What you return should be the full listing, copied exactly and stripped of its pictures.

» **Data extract**
::::::::::

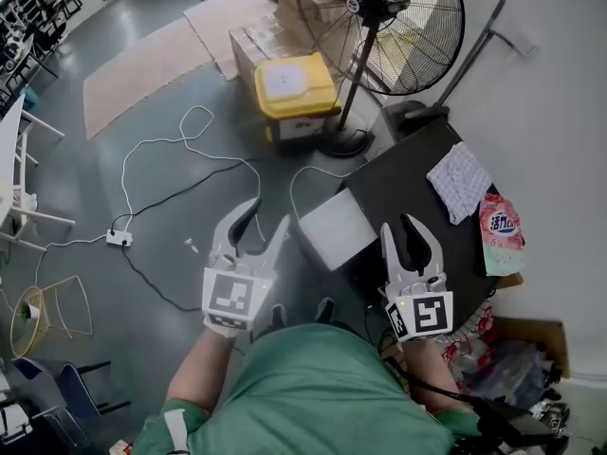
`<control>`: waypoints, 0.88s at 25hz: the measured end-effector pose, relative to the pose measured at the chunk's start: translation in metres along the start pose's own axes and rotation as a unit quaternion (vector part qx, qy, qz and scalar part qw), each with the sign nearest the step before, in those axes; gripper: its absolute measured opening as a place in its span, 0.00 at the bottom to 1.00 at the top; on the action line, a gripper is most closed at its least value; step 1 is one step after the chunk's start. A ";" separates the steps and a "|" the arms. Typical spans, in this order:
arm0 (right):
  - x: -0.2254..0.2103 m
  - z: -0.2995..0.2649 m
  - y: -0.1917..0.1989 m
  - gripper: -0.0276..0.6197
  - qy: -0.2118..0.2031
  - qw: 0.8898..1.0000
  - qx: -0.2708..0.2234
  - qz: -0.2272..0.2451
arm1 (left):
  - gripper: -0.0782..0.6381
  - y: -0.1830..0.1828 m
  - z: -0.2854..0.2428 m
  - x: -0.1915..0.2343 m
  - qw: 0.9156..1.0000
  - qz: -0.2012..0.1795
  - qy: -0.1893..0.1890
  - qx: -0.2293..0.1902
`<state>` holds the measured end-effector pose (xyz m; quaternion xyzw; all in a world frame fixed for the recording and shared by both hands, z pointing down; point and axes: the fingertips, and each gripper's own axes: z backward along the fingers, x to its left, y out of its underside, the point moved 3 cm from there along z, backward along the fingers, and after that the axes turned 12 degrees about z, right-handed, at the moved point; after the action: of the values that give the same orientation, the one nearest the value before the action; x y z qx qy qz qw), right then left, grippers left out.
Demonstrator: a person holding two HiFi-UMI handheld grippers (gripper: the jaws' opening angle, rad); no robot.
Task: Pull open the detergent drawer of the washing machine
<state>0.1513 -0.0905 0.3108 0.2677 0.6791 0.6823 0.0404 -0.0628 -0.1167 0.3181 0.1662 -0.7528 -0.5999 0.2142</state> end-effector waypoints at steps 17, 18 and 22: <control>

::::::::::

» **Task answer**
`<control>`: waypoints, 0.88s at 25hz: the measured end-effector pose, relative to the pose measured at the chunk's start: translation in metres along the start pose's own axes and rotation as a unit quaternion (vector part qx, qy, qz and scalar part qw), each with the sign nearest the step before, in those axes; gripper: its absolute measured opening as a place in its span, 0.00 at the bottom to 1.00 at the top; on the action line, a gripper is most closed at its least value; step 1 is one step after the chunk's start. A ";" separates the steps and a "|" the arms. Typical spans, in this order:
arm0 (right):
  - x: -0.2254..0.2103 m
  - z: -0.2995..0.2649 m
  - y: -0.1917..0.1989 m
  - gripper: -0.0276..0.6197
  - qy: -0.2118..0.2031
  - qw: 0.8898..1.0000
  - qx: -0.2708..0.2234
  - qz: -0.2272..0.2451
arm1 (left):
  - gripper: -0.0782..0.6381
  - y: -0.1830..0.1828 m
  - z: -0.2854..0.2428 m
  - x: -0.1915..0.2343 m
  - qw: 0.9156..1.0000
  - qz: -0.2012..0.1795
  - qy: -0.1893..0.1890
  - qx: -0.2293..0.1902
`<state>` holds the measured end-effector pose (xyz m; quaternion xyzw; all in a world frame fixed for the recording and shared by both hands, z pointing down; point and axes: the fingertips, and each gripper's own axes: z backward along the fingers, x to its left, y out of its underside, the point moved 3 cm from there along z, backward along the fingers, and after that the axes turned 12 degrees about z, right-handed, at the moved point; after the action: of the values that give the same orientation, the one nearest the value before the action; x y z qx qy qz qw), right then left, grippers left out.
Demonstrator: a person holding two HiFi-UMI handheld grippers (gripper: the jaws' opening angle, rad); no robot.
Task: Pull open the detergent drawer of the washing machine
<state>0.1513 -0.0905 0.3108 0.2677 0.6791 0.6823 0.0404 -0.0628 -0.1167 0.3181 0.1662 -0.7528 -0.5999 0.2142</state> end-effector waypoints at steps 17, 18 and 22: <control>

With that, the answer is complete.